Após ter recebido o título e as respectivas insígnias das mãos do reitor da UP, o filho do doutorado, Mário Viegas, começou por agradecer o gesto daquele estabelecimento de ensino superior, de reconhecer o contributo dado pelo seu progenitor.
Se ele estivesse aqui para receber este título, de certeza que recorreria a um provérbio para agradecer o gesto e este provérbio seria o seguinte: O ter língua pequena não impede a alguém de se lamber, o que significa, em tradução literal, que a nossa pequenez não nos impede de agradecer este gesto, e, em consequência, prometemos fazer tudo para merecermos este honroso título. E já para que tal seja possível, anunciamos a criação de um projecto de resgate da cultura e tradição macua-afirmouMário Viegas, visivelmente emocionado.
O governador de Nampula, que esteve presente na cerimónia, prometeu a disponibilidade do executivo que dirige para a materialização do desiderato da família Viegas. Estamos abertos para a concessão do nosso apoio incondicional para o sucesso do projecto, contem connosco”-assegurou Borges.
Vítima de doença pulmonar, Alberto Viegas faleceu no dia 30 de Maio de 2014, no Hospital Geral de Marrérè, onde se encontrava internado.
Natural do povoado de Kharau, distrito de Cuamba, província de Niassa, onde nasceu a 10 de Junho de 1927, o malogrado ocupava um patamar de relevo incontornável na cultura não apenas da região norte como do próprio país.
Modesto e afável, de sorriso permanentemente afivelado no rosto, Alberto Viegas era dotado de grande dignidade natural, exerceu a profissão de docência com indesmentível sacerdócio em vários quadrantes da província de Nampula.
Enfrentou, não raras vezes, circunstâncias extremamente adversas decorrentes de carências de vária índole.
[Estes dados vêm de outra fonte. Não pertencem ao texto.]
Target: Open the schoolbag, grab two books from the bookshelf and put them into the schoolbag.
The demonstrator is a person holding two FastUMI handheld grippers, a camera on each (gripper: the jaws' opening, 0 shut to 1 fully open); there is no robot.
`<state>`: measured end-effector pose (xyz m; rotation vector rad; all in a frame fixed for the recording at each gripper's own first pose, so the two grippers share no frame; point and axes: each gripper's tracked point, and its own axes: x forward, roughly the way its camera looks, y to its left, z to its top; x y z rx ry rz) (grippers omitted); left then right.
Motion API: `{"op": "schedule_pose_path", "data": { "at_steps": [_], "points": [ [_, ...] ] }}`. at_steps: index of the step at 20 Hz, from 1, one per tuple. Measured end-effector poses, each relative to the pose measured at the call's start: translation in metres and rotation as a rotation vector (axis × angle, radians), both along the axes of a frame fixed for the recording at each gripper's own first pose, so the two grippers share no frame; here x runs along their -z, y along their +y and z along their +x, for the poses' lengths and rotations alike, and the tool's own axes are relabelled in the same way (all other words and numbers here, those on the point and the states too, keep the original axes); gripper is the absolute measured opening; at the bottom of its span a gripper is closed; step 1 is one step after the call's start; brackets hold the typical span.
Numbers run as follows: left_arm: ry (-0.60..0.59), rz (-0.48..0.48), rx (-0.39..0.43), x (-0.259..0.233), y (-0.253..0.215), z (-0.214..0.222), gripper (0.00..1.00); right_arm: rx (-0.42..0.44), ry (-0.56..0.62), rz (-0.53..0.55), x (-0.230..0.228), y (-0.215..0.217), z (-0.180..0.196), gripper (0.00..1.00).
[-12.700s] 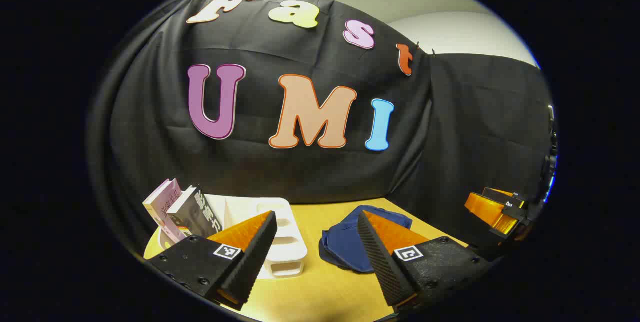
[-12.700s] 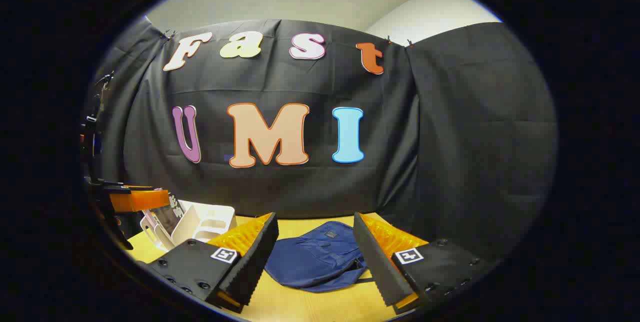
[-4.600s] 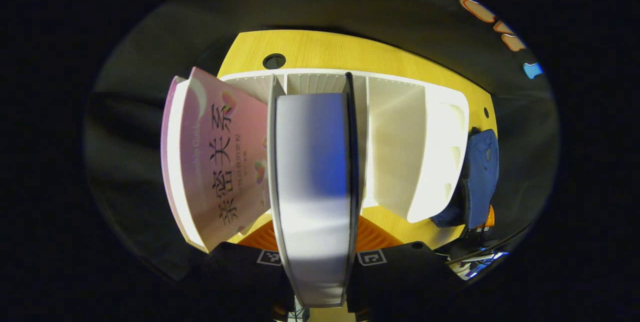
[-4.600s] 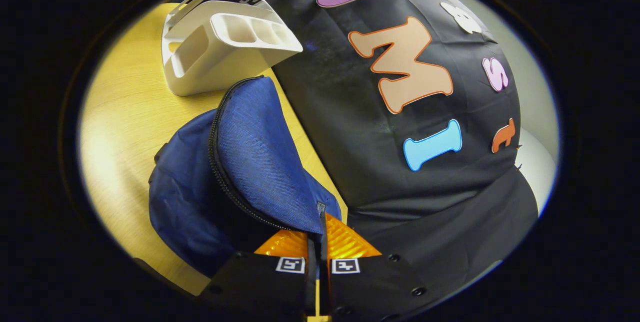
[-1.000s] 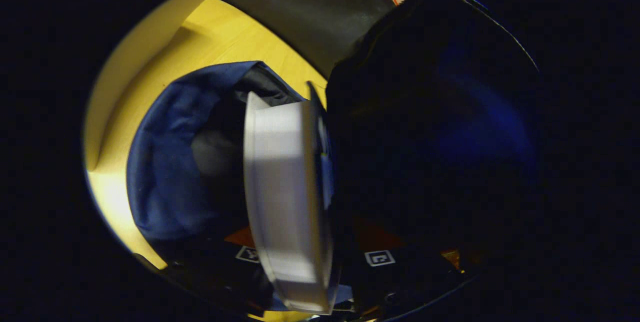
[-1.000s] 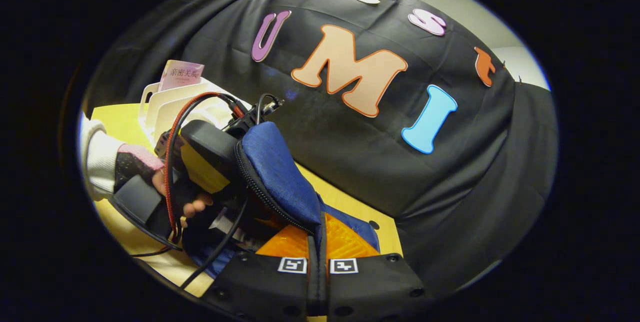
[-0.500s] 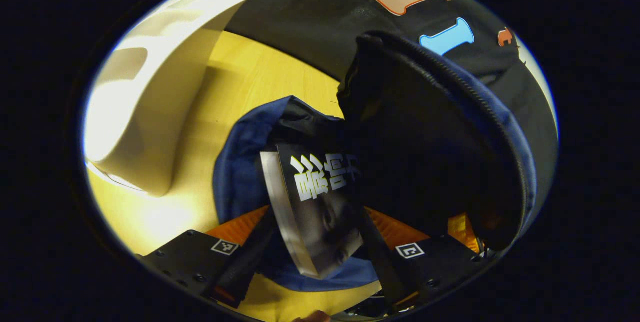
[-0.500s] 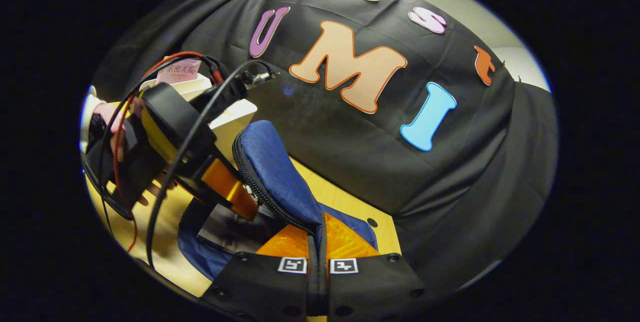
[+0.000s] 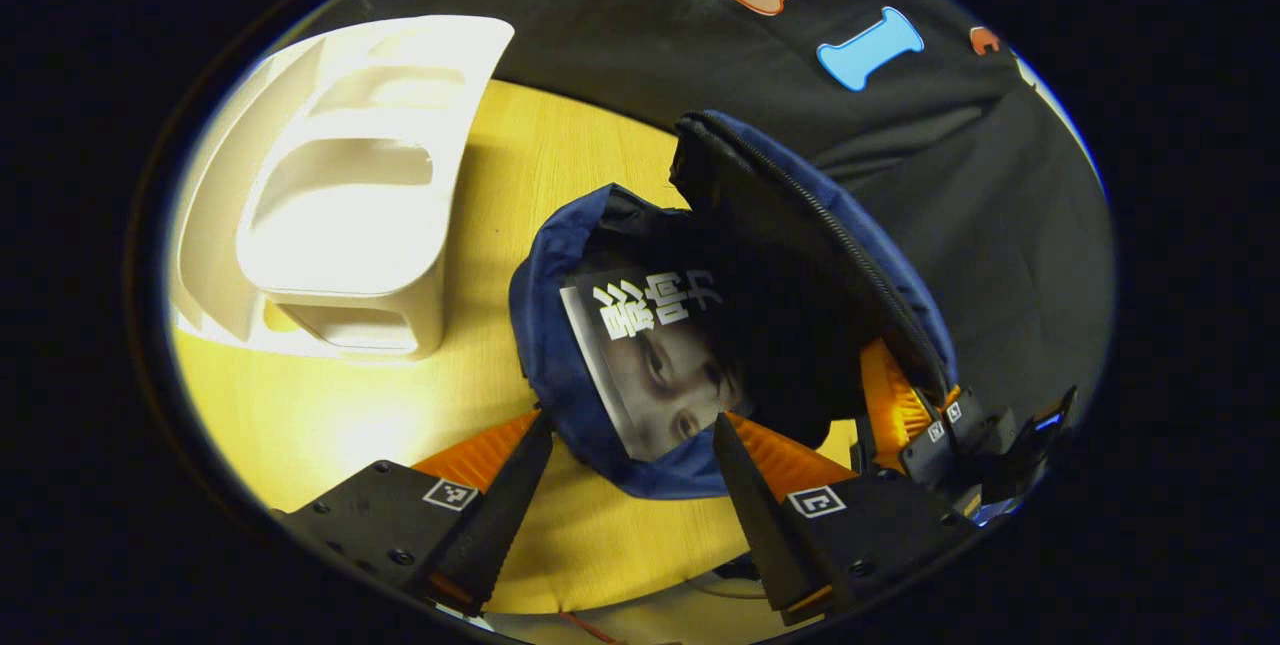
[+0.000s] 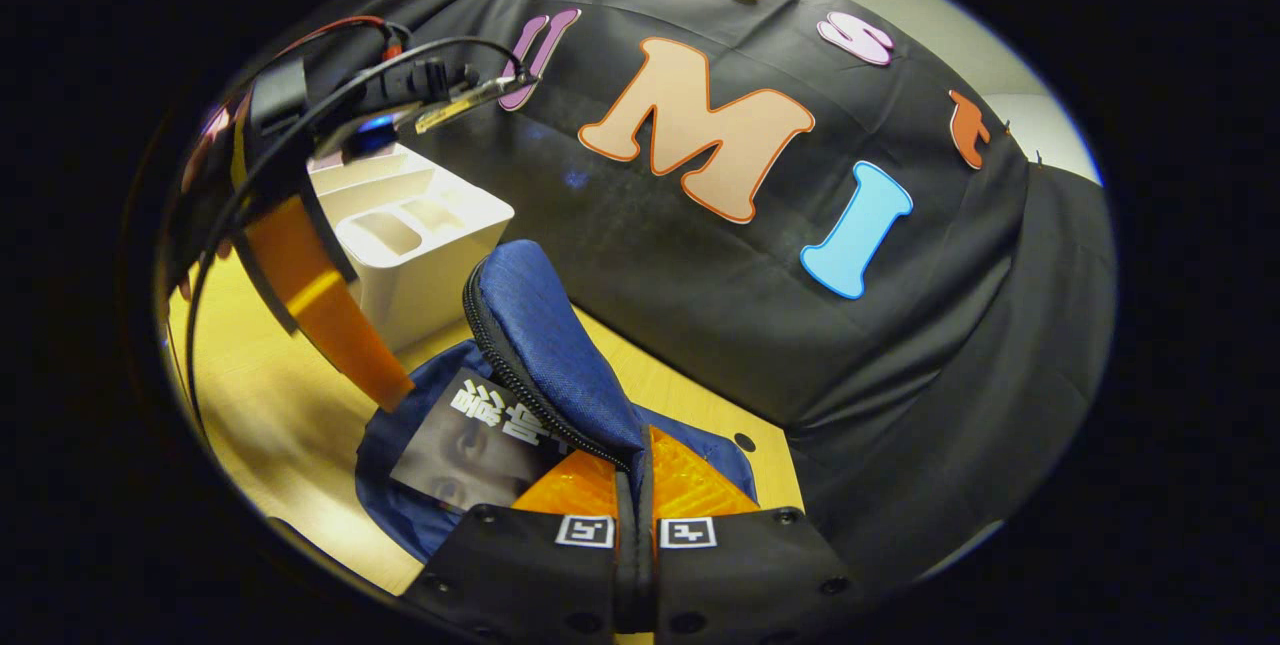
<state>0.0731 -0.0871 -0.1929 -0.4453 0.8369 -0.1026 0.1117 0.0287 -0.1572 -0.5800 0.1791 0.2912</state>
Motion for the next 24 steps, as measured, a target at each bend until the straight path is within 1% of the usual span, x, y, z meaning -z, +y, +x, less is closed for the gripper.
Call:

E embora de forma serôdia, depois de alijado da absorvente actividade profissional, dedicou-se, também com notável apego, na sua última década existencial, à uma fecunda produção literária cujos temas assentavam, substancialmente, no resgate do fabulário telúrico e na recriação de lendas e práticas tradicionais endógenas.
Nas lides literárias, o “velho Viegas”, como era carinhosamente tratado, publicou livros com os seguintes títulos:“O que nos dizem certos animaIs ” , “Curandeirismo”, “Lunga: À guisa da retrospectiva”, para além do “Itale S’Atthu Amakua”, que, traduzido de emakua, significa “histórias dos povos Makuas ”,que se encontrava no prelo, aquando do seu desaparecimento físico..
Em 2010, o cronista moçambicano radicado em Bruxelas, Gento Roque Chaleca Jr. escreveu que Alberto Viegas era o expoente-máximo da literatura macua, pois que o finado conhecia a cultura macua de tal forma “como um veterinário conhece as costelas de um animal.” Para aquele cronista, “tornar-se-ia, por isso, muito difícil conhecer o útero da cultura macua sem antes conhecer o autor de “O Que Nos Dizem Certos Animais”, considerado “biblioteca ambulante”.